### Prompt
Exactly as shown, give the full listing again.

### Supplied information
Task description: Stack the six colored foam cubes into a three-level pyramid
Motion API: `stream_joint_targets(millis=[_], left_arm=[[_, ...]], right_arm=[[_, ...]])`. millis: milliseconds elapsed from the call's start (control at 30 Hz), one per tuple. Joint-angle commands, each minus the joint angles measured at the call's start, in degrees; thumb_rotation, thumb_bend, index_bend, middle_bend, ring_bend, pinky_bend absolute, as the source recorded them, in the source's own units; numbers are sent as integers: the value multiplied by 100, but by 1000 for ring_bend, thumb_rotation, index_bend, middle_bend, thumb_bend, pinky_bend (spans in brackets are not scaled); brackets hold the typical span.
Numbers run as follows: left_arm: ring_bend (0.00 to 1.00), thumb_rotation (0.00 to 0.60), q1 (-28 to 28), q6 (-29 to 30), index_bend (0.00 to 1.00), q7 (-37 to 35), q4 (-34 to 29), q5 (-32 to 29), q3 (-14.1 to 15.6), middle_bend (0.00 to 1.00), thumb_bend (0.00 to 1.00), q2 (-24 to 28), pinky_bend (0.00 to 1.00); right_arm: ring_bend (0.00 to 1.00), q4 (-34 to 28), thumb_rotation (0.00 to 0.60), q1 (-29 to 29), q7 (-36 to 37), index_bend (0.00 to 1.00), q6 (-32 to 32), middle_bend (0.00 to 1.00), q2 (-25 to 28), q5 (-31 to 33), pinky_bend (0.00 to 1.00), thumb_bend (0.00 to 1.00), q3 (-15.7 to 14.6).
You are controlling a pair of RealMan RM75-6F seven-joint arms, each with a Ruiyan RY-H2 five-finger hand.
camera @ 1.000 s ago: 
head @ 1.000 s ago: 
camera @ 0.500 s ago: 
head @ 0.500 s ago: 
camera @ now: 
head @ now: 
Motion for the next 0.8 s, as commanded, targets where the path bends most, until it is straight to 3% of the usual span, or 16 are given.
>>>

### Task output
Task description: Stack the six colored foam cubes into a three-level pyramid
Motion API: `stream_joint_targets(millis=[_], left_arm=[[_, ...]], right_arm=[[_, ...]])`. millis: milliseconds elapsed from the call's start (control at 30 Hz), one per tuple. Joint-angle commands, each minus the joint angles measured at the call's start, in degrees; thumb_rotation, thumb_bend, index_bend, middle_bend, ring_bend, pinky_bend absolute, as the source recorded them, in the source's own units; numbers are sent as integers: the value multiplied by 100, but by 1000 for ring_bend, thumb_rotation, index_bend, middle_bend, thumb_bend, pinky_bend (spans in brackets are not scaled); brackets hold the typical span.
Numbers run as follows: left_arm: ring_bend (0.00 to 1.00), thumb_rotation (0.00 to 0.60), q1 (-28 to 28), q6 (-29 to 30), index_bend (0.00 to 1.00), q7 (-37 to 35), q4 (-34 to 29), q5 (-32 to 29), q3 (-14.1 to 15.6), middle_bend (0.00 to 1.00), thumb_bend (0.00 to 1.00), q2 (-24 to 28), pinky_bend (0.00 to 1.00); right_arm: ring_bend (0.00 to 1.00), q4 (-34 to 28), thumb_rotation (0.00 to 0.60), q1 (-29 to 29), q7 (-36 to 37), index_bend (0.00 to 1.00), q6 (-32 to 32), middle_bend (0.00 to 1.00), q2 (-25 to 28), q5 (-31 to 33), pinky_bend (0.00 to 1.00), thumb_bend (0.00 to 1.00), q3 (-15.7 to 14.6).
You are controlling a pair of RealMan RM75-6F seven-joint arms, each with a Ruiyan RY-H2 five-finger hand.
camera @ 1.000 s ago: 
head @ 1.000 s ago: 
camera @ 0.500 s ago: 
head @ 0.500 s ago: 
camera @ now: 
head @ now: 
Motion for the next 0.8 s, as commanded, targets where the path bends most, until it is straight to 3% of the usual span, or 16 are given.
>>>

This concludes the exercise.